◆ **Prompt**
Output nothing but the lines from the beginning of the listing below through the line containing "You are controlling", exactly as they stand, without pictures.

◆ **Stored data**
# # # # # # #
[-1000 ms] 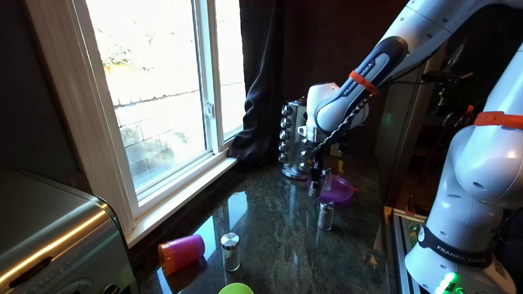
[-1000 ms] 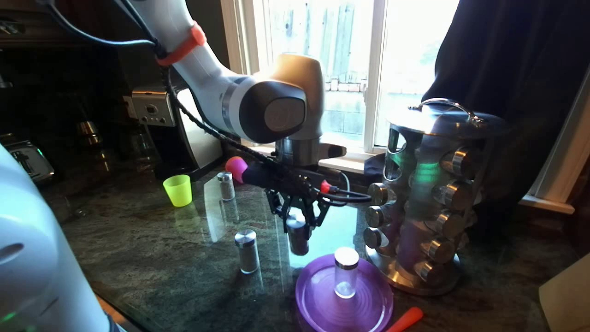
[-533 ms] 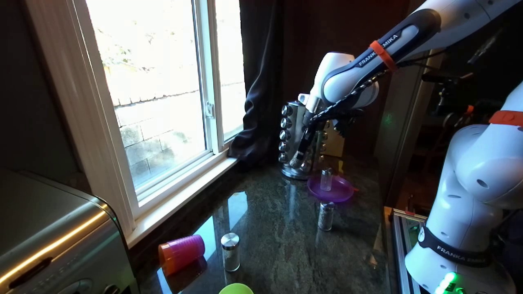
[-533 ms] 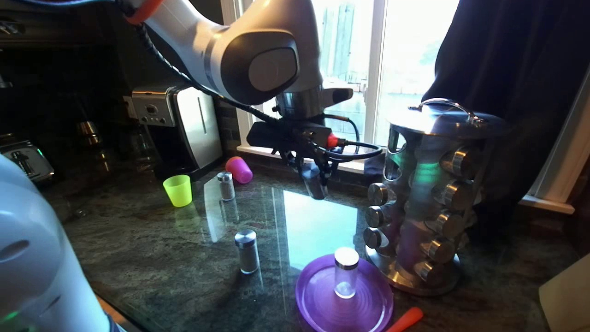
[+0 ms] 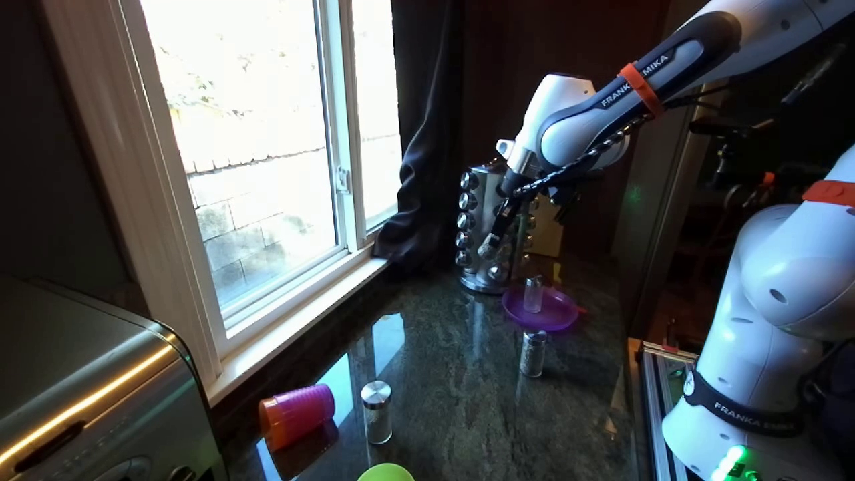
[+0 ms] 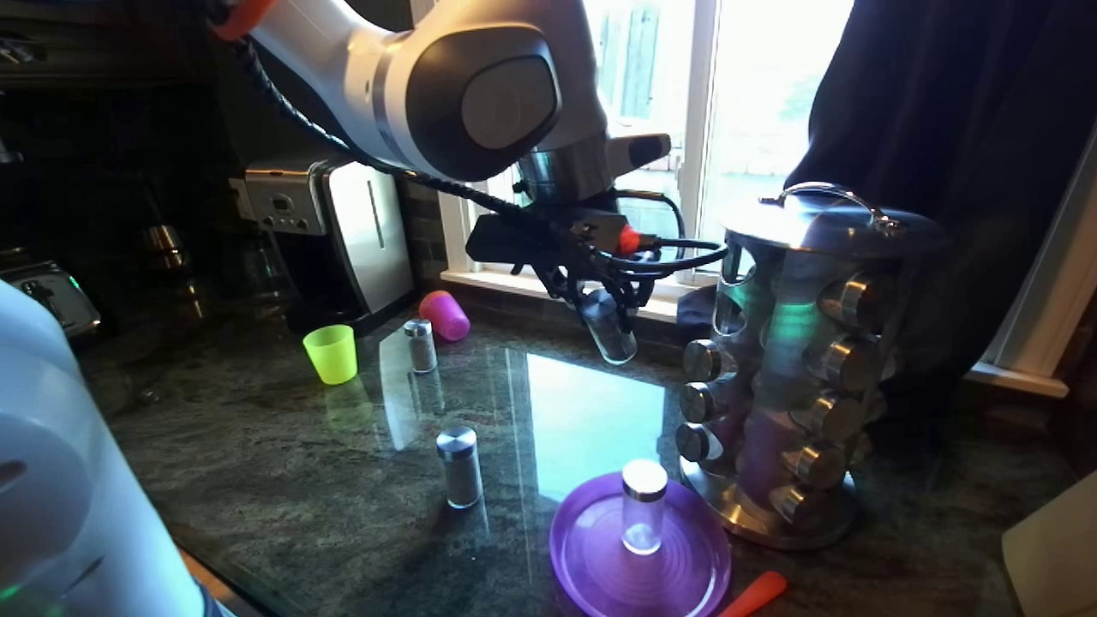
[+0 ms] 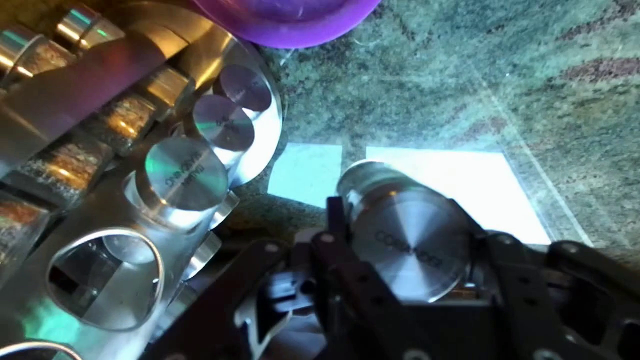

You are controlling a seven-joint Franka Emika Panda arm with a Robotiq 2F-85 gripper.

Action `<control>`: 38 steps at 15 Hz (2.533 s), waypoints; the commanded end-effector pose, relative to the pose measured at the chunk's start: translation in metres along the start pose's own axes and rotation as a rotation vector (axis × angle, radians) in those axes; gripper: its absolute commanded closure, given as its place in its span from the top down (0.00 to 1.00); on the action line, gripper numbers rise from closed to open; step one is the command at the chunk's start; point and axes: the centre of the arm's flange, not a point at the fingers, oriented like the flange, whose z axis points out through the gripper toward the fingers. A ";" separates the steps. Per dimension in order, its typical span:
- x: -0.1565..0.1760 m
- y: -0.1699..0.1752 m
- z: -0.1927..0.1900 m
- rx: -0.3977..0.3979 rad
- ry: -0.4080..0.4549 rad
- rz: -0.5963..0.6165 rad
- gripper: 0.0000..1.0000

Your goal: Put the spice bottle on the rack

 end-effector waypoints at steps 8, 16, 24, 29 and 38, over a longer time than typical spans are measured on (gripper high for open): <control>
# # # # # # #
◆ **Written solution**
[-1000 ms] 
[-1000 ms] 
[-533 ms] 
[-533 ms] 
[+0 ms] 
[+0 ms] 
[+0 ms] 

You are controlling a seven-joint Franka Emika Panda arm with a Robotiq 2F-85 gripper.

No more output is required for this exercise.